• **Exercise goal**: Copy each line below containing "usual".

== Listed records

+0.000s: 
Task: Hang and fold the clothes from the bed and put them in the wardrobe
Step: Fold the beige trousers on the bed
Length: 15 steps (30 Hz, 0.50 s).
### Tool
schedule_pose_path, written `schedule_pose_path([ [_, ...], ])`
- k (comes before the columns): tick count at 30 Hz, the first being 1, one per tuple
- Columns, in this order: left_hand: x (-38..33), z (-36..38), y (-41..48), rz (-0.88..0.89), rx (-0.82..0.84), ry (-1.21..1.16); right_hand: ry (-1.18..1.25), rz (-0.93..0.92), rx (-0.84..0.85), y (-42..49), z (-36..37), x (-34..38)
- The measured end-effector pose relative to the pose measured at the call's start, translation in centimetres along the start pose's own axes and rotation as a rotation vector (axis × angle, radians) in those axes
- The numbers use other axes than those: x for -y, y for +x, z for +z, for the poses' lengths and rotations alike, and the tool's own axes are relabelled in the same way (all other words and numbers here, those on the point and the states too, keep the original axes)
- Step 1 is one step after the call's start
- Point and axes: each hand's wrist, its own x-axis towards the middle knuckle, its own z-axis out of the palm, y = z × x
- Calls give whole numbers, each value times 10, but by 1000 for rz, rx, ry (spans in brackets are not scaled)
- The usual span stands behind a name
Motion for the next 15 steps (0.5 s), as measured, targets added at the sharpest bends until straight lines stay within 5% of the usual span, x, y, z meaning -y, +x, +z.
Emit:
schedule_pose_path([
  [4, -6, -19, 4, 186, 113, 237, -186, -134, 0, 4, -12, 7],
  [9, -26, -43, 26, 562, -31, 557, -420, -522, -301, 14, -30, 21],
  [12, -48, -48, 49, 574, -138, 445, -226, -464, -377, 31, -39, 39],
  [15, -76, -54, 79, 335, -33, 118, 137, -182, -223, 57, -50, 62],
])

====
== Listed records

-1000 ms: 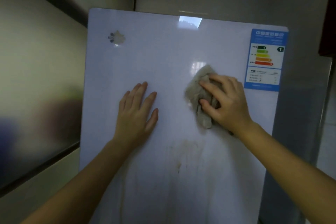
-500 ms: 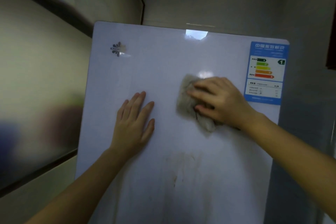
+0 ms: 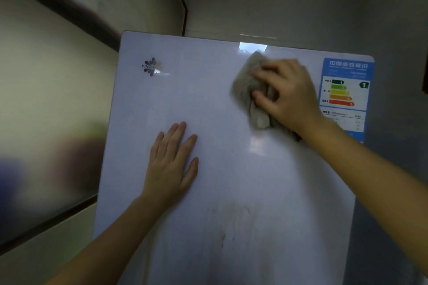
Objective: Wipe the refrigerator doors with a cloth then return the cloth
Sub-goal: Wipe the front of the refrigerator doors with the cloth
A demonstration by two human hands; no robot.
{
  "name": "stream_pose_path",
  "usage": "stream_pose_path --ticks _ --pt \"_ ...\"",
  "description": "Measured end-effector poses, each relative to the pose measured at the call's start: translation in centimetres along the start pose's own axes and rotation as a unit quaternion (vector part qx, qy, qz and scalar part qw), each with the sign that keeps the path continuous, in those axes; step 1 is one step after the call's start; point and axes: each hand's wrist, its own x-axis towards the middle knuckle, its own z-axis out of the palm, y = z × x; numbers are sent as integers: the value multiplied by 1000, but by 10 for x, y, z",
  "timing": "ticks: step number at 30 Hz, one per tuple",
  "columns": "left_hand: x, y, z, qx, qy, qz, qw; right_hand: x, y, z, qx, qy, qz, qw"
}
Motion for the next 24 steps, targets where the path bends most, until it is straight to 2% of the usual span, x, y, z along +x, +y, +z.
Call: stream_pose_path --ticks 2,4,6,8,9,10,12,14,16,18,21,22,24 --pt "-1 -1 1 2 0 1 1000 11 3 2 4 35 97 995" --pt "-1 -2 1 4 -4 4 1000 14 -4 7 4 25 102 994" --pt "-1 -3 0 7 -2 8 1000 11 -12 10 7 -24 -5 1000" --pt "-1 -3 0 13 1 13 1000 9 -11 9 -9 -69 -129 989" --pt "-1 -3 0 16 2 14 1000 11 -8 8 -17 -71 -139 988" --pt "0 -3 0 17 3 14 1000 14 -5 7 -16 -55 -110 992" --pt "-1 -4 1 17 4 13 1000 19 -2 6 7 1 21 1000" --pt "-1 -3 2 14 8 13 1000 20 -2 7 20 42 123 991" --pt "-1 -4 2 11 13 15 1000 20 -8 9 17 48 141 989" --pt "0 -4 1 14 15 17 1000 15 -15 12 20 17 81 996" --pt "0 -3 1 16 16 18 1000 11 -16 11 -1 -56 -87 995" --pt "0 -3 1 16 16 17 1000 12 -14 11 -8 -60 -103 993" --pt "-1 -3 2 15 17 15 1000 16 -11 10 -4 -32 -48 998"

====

• **Task result**:
- The usual span stands behind a name
Motion for the next 15 steps (0.5 s), as measured, targets added at the sharpest bends until straight lines stay within 5% of the usual span, x, y, z meaning -y, +x, +z.
Motion for the next 24 steps, targets where the path bends most, until it is straight to 2% of the usual span, x, y, z along +x, +y, +z.

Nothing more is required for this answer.